> Given data:
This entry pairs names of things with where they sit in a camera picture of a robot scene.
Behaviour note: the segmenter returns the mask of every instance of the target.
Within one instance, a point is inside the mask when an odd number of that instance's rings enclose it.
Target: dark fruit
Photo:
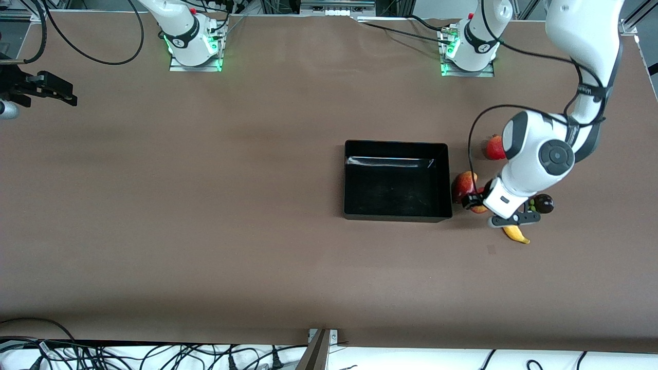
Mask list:
[[[530,201],[530,206],[534,207],[537,212],[543,214],[551,213],[555,208],[553,198],[551,198],[551,196],[548,194],[540,194],[532,198],[532,201]]]

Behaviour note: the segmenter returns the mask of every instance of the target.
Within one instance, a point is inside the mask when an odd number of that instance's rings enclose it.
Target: brown table surface
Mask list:
[[[55,16],[94,56],[137,45],[133,14]],[[143,18],[128,65],[84,59],[50,27],[23,66],[72,82],[79,106],[34,99],[0,125],[0,316],[95,339],[293,343],[324,326],[355,346],[658,348],[658,109],[632,38],[599,149],[548,191],[557,207],[524,227],[524,246],[457,207],[438,224],[345,220],[343,143],[445,142],[454,175],[481,110],[560,112],[572,66],[502,49],[495,78],[442,77],[429,41],[343,17],[250,17],[221,73],[169,72]],[[514,22],[505,37],[559,53],[543,27]],[[489,114],[475,141],[515,113]],[[476,153],[482,183],[501,166]],[[62,336],[19,329],[2,333]]]

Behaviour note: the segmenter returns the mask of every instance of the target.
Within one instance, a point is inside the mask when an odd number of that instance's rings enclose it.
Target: power cord
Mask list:
[[[475,126],[478,124],[478,121],[484,116],[485,114],[489,113],[490,111],[493,111],[494,109],[500,109],[500,108],[517,108],[517,109],[522,109],[525,111],[531,111],[535,113],[539,113],[544,117],[548,117],[550,119],[556,120],[560,123],[567,124],[565,121],[561,121],[559,119],[556,119],[555,117],[549,115],[548,113],[541,111],[539,109],[531,108],[525,105],[518,105],[518,104],[499,104],[499,105],[494,105],[493,107],[488,107],[487,109],[483,110],[480,112],[480,114],[475,118],[473,121],[473,124],[470,126],[470,131],[468,132],[468,167],[470,169],[470,178],[473,181],[473,186],[475,189],[477,189],[477,185],[475,184],[475,170],[473,169],[473,152],[471,150],[471,141],[473,137],[473,130],[475,130]],[[478,197],[480,200],[484,200],[484,197],[482,197],[482,194],[478,193]]]
[[[281,363],[279,358],[279,352],[276,350],[276,346],[272,345],[272,370],[279,370],[283,368],[284,364]]]
[[[413,38],[418,38],[418,39],[423,39],[423,40],[434,41],[434,42],[442,43],[442,44],[445,44],[445,45],[449,45],[449,44],[450,44],[450,41],[447,41],[447,40],[439,40],[438,38],[429,38],[429,37],[427,37],[427,36],[416,35],[416,34],[412,34],[412,33],[410,33],[410,32],[405,32],[405,31],[401,31],[401,30],[396,30],[396,29],[394,29],[394,28],[388,28],[388,27],[380,26],[380,25],[378,25],[378,24],[372,24],[372,23],[368,23],[368,22],[362,22],[362,24],[365,24],[366,26],[370,26],[370,27],[379,28],[379,29],[381,29],[381,30],[386,30],[386,31],[395,32],[396,34],[401,34],[401,35],[411,36],[411,37],[413,37]]]
[[[43,55],[43,51],[45,50],[45,42],[48,36],[48,31],[46,29],[46,23],[45,23],[45,17],[43,16],[43,9],[41,7],[41,4],[39,4],[38,0],[30,0],[32,4],[36,7],[36,11],[33,11],[32,8],[30,8],[25,1],[20,0],[20,2],[33,14],[36,14],[39,16],[39,21],[41,22],[41,43],[39,45],[39,50],[37,50],[37,53],[29,59],[23,59],[21,63],[13,63],[13,64],[23,64],[27,65],[33,62],[36,62],[37,59],[39,59]]]
[[[127,2],[130,4],[130,7],[132,8],[133,12],[137,16],[137,21],[139,22],[139,31],[140,31],[140,37],[139,37],[139,47],[137,48],[137,51],[128,59],[120,62],[108,62],[108,61],[102,61],[101,59],[94,58],[91,55],[88,55],[84,51],[80,50],[77,46],[73,45],[73,43],[62,33],[62,31],[59,29],[57,26],[57,23],[55,23],[55,20],[53,19],[53,15],[50,13],[50,10],[48,7],[45,7],[45,13],[48,16],[48,19],[50,22],[53,24],[53,27],[55,28],[55,31],[62,37],[64,42],[68,44],[68,46],[71,46],[73,50],[77,51],[80,55],[87,59],[91,59],[92,61],[95,61],[97,63],[101,63],[102,65],[111,65],[111,66],[118,66],[118,65],[125,65],[126,63],[130,63],[133,61],[141,52],[142,47],[144,46],[144,25],[141,22],[141,17],[139,16],[139,12],[137,11],[137,8],[135,8],[135,4],[133,4],[132,0],[127,0]]]
[[[291,349],[293,349],[293,348],[306,348],[306,347],[308,347],[306,344],[300,344],[300,345],[298,345],[298,346],[288,346],[288,347],[279,348],[279,349],[276,350],[276,351],[277,351],[277,352],[281,352],[281,351],[291,350]],[[274,353],[274,352],[269,352],[269,353],[267,353],[267,354],[265,354],[265,355],[262,355],[261,357],[258,357],[256,360],[254,360],[253,362],[251,362],[249,365],[245,366],[242,370],[248,370],[250,367],[252,367],[252,366],[254,366],[254,365],[256,365],[256,368],[258,368],[258,364],[260,363],[260,361],[261,361],[262,359],[267,358],[268,356],[271,356],[273,353]]]
[[[412,15],[405,15],[404,18],[415,19],[415,20],[419,21],[420,24],[422,24],[423,26],[425,26],[425,27],[431,29],[432,31],[440,31],[440,30],[441,30],[441,27],[434,27],[433,25],[431,25],[431,24],[425,22],[425,20],[422,19],[421,17],[419,17],[419,16],[415,16],[415,15],[413,15],[413,14],[412,14]]]
[[[601,83],[601,79],[599,78],[599,76],[596,75],[596,73],[594,73],[590,68],[588,68],[588,67],[586,67],[586,66],[584,66],[584,65],[581,65],[580,63],[574,61],[573,59],[566,59],[566,58],[556,57],[556,56],[554,56],[554,55],[548,55],[548,54],[542,54],[542,53],[535,53],[535,52],[533,52],[533,51],[522,50],[522,49],[519,49],[518,47],[513,47],[512,45],[509,45],[508,43],[506,43],[505,41],[503,41],[500,37],[497,37],[497,36],[493,33],[492,29],[491,29],[490,26],[489,26],[489,23],[487,22],[486,13],[484,12],[484,3],[485,3],[484,1],[481,1],[481,2],[480,2],[480,12],[482,13],[482,20],[484,21],[484,26],[485,26],[485,28],[487,29],[487,32],[489,32],[489,35],[490,35],[490,36],[491,36],[496,42],[500,43],[502,46],[506,47],[507,49],[510,49],[510,50],[512,50],[512,51],[515,51],[515,52],[520,53],[520,54],[523,54],[523,55],[529,55],[529,56],[531,56],[531,57],[537,57],[537,58],[549,59],[549,60],[552,60],[552,61],[559,61],[559,62],[563,62],[563,63],[572,64],[572,65],[574,65],[574,66],[576,67],[576,71],[578,72],[578,79],[579,79],[580,84],[583,83],[582,73],[580,72],[580,69],[582,69],[582,70],[585,70],[585,71],[587,71],[589,74],[592,75],[592,77],[596,80],[596,83],[599,85],[600,88],[603,87],[603,84]],[[565,120],[568,119],[567,117],[568,117],[568,110],[569,110],[569,107],[574,103],[574,101],[576,101],[576,98],[578,97],[578,95],[579,95],[579,92],[576,92],[576,94],[571,98],[571,100],[570,100],[570,101],[567,103],[567,105],[565,106],[565,108],[564,108],[564,110],[563,110],[563,114],[564,114],[564,116],[565,116]],[[603,97],[603,98],[601,99],[601,105],[599,106],[599,113],[597,114],[596,118],[595,118],[593,121],[589,122],[589,123],[586,123],[586,124],[578,123],[578,125],[579,125],[581,128],[583,128],[583,127],[591,126],[591,125],[593,125],[593,124],[600,123],[600,122],[601,122],[601,119],[603,118],[602,116],[603,116],[603,110],[605,109],[605,105],[606,105],[606,98]],[[524,106],[524,105],[501,104],[501,105],[496,105],[496,106],[493,106],[493,107],[487,108],[487,109],[485,109],[484,111],[482,111],[482,112],[481,112],[481,113],[475,118],[475,121],[473,121],[473,124],[471,125],[471,127],[470,127],[470,131],[469,131],[469,133],[468,133],[468,167],[469,167],[469,169],[470,169],[471,180],[472,180],[472,182],[473,182],[473,186],[474,186],[474,188],[476,188],[476,189],[477,189],[477,185],[475,184],[475,175],[474,175],[474,169],[473,169],[473,155],[472,155],[472,148],[471,148],[471,146],[470,146],[470,144],[471,144],[471,140],[472,140],[472,135],[473,135],[473,130],[475,129],[475,126],[476,126],[477,122],[480,120],[480,118],[481,118],[483,115],[485,115],[487,112],[492,111],[492,110],[494,110],[494,109],[498,109],[498,108],[504,108],[504,107],[519,108],[519,109],[524,109],[524,110],[527,110],[527,111],[532,111],[532,112],[535,112],[535,113],[539,113],[539,114],[541,114],[542,116],[547,117],[547,118],[549,118],[549,119],[557,120],[557,121],[559,121],[559,122],[561,122],[561,123],[563,123],[563,124],[568,124],[567,122],[560,121],[559,119],[556,119],[555,117],[551,116],[550,114],[548,114],[548,113],[546,113],[546,112],[544,112],[544,111],[541,111],[541,110],[539,110],[539,109],[535,109],[535,108],[526,107],[526,106]],[[484,200],[484,197],[482,197],[482,194],[478,194],[478,197],[480,198],[480,200]]]
[[[583,351],[583,352],[580,354],[580,357],[578,357],[578,361],[576,362],[576,370],[580,370],[580,363],[582,362],[582,359],[585,358],[585,355],[586,355],[586,354],[587,354],[587,351]],[[527,370],[533,370],[532,368],[530,368],[531,365],[537,365],[537,367],[539,368],[539,370],[544,370],[544,368],[542,367],[541,363],[539,363],[539,361],[537,361],[537,360],[535,360],[535,359],[529,359],[529,360],[526,362],[526,369],[527,369]]]
[[[231,349],[232,347],[228,349],[228,370],[238,370],[236,361],[233,358],[233,351],[231,351]]]
[[[582,70],[585,70],[587,73],[592,75],[592,77],[594,78],[594,80],[596,81],[597,85],[600,88],[603,87],[603,83],[601,82],[601,79],[599,78],[599,76],[596,75],[596,73],[594,73],[594,71],[592,71],[590,68],[576,62],[573,59],[566,59],[566,58],[556,57],[554,55],[548,55],[548,54],[543,54],[543,53],[535,53],[533,51],[526,51],[526,50],[519,49],[518,47],[514,47],[512,45],[509,45],[504,40],[502,40],[500,37],[497,37],[493,33],[492,29],[489,27],[489,23],[487,22],[486,13],[484,12],[484,1],[480,2],[480,11],[482,12],[482,20],[484,21],[484,27],[487,29],[487,32],[489,32],[489,35],[491,37],[493,37],[493,39],[496,42],[500,43],[503,47],[506,47],[507,49],[510,49],[511,51],[516,51],[517,53],[520,53],[520,54],[523,54],[523,55],[529,55],[531,57],[549,59],[549,60],[552,60],[552,61],[559,61],[559,62],[562,62],[562,63],[571,64],[571,65],[576,67],[576,71],[578,72],[578,80],[579,80],[580,84],[583,83],[582,74],[580,73],[580,69],[582,69]],[[569,110],[569,107],[574,103],[574,101],[576,101],[576,98],[578,97],[579,94],[580,94],[579,92],[576,92],[574,97],[565,106],[564,111],[563,111],[563,114],[564,114],[565,117],[567,116],[567,111]],[[604,110],[605,106],[606,106],[606,98],[603,97],[601,99],[601,105],[599,106],[599,113],[597,114],[594,121],[600,120],[602,118],[603,110]]]
[[[489,361],[492,360],[492,356],[494,355],[495,352],[496,352],[496,350],[491,350],[491,352],[489,352],[489,354],[487,355],[487,358],[484,360],[484,364],[482,364],[482,367],[480,368],[480,370],[486,370],[487,369],[487,366],[489,366]]]

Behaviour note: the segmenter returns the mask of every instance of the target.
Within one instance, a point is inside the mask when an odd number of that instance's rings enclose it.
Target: metal mounting plate
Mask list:
[[[220,39],[217,40],[219,52],[213,55],[206,63],[198,66],[186,66],[180,64],[176,58],[171,56],[169,62],[170,72],[222,72],[224,64],[224,50],[226,49],[226,35],[228,33],[228,22],[219,30]]]
[[[450,27],[456,28],[456,24],[451,24]],[[436,35],[439,40],[445,40],[445,36],[442,32],[437,31]],[[446,57],[448,46],[442,43],[437,43],[439,45],[439,56],[441,59],[441,75],[442,76],[457,76],[457,77],[494,77],[494,63],[489,62],[489,64],[483,69],[476,72],[471,72],[469,70],[463,70],[459,68],[455,62],[450,58]]]
[[[309,329],[309,343],[311,343],[317,332],[318,329]],[[329,345],[335,346],[336,344],[338,344],[338,330],[331,329],[329,330]]]

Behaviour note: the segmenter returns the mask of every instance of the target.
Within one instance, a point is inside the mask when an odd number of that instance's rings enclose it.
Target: metal bracket
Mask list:
[[[457,29],[456,24],[451,24],[449,29]],[[457,77],[494,77],[494,62],[489,62],[489,64],[484,67],[483,70],[478,70],[476,72],[471,72],[469,70],[463,70],[459,68],[452,59],[449,58],[450,55],[454,55],[457,52],[457,48],[461,43],[459,35],[457,35],[455,40],[449,39],[449,34],[446,34],[442,31],[437,31],[436,36],[439,40],[452,41],[450,45],[444,43],[439,44],[439,57],[441,61],[441,75],[442,76],[457,76]]]
[[[622,35],[637,34],[636,26],[646,17],[656,6],[658,0],[645,0],[640,3],[625,19],[619,22],[619,32]]]
[[[638,28],[633,26],[629,30],[626,29],[627,25],[624,23],[624,19],[619,21],[619,33],[622,36],[633,36],[638,33]]]
[[[519,0],[512,0],[512,9],[514,10],[514,19],[519,19]]]
[[[532,14],[532,12],[534,12],[537,5],[539,5],[539,0],[530,0],[528,6],[525,9],[523,9],[521,14],[519,14],[518,19],[527,20],[528,18],[530,18],[530,15]]]
[[[318,329],[309,329],[309,343],[313,340],[315,337],[315,334],[318,332]],[[330,329],[329,330],[329,345],[330,346],[335,346],[338,344],[338,330],[336,329]]]
[[[330,329],[309,330],[311,343],[301,356],[295,370],[326,370],[329,346],[338,343],[338,331]]]
[[[198,66],[186,66],[180,64],[174,56],[171,56],[169,62],[170,72],[222,72],[224,64],[224,50],[226,49],[226,36],[228,35],[228,22],[219,30],[219,40],[217,40],[217,48],[219,52],[213,55],[205,63]]]

> What the task requires: From the first line of the listing above, repeat every line through the one holding "Target: power cord". Both ends count, and pictures stay out.

> The answer:
This entry pairs names of things with where they sit in a camera picture of a robot scene.
Behaviour note: the segmenter returns the mask of every instance of the target.
Within one instance, a point is inside the mask when an odd number of that instance's rings enclose it.
Target: dark fruit
Photo:
Mask list:
[[[530,201],[530,206],[534,207],[537,212],[543,214],[551,213],[555,208],[553,198],[551,198],[551,196],[548,194],[540,194],[532,198],[532,201]]]

Behaviour note: the segmenter returns the mask of every instance of the target.
Within one instance, a point is inside the mask when an odd number of that instance's rings enclose it.
Target: brown table surface
Mask list:
[[[55,16],[94,56],[137,45],[133,14]],[[143,18],[128,65],[84,59],[50,27],[23,66],[72,82],[79,106],[34,99],[0,125],[0,316],[95,339],[293,343],[324,326],[355,346],[658,348],[658,109],[632,38],[599,149],[548,191],[557,207],[524,227],[524,246],[457,207],[438,224],[345,220],[343,143],[445,142],[454,175],[481,110],[560,112],[572,66],[502,49],[495,78],[442,77],[429,41],[343,17],[250,17],[221,73],[169,72]],[[514,22],[505,37],[559,53],[543,27]],[[489,114],[475,141],[515,113]],[[476,153],[482,183],[501,166]],[[62,336],[19,329],[2,333]]]

Behaviour note: the segmenter returns the mask of every instance of the target.
Within one instance, a point is inside the mask when an odd number of that instance's rings enclose it.
Target: power cord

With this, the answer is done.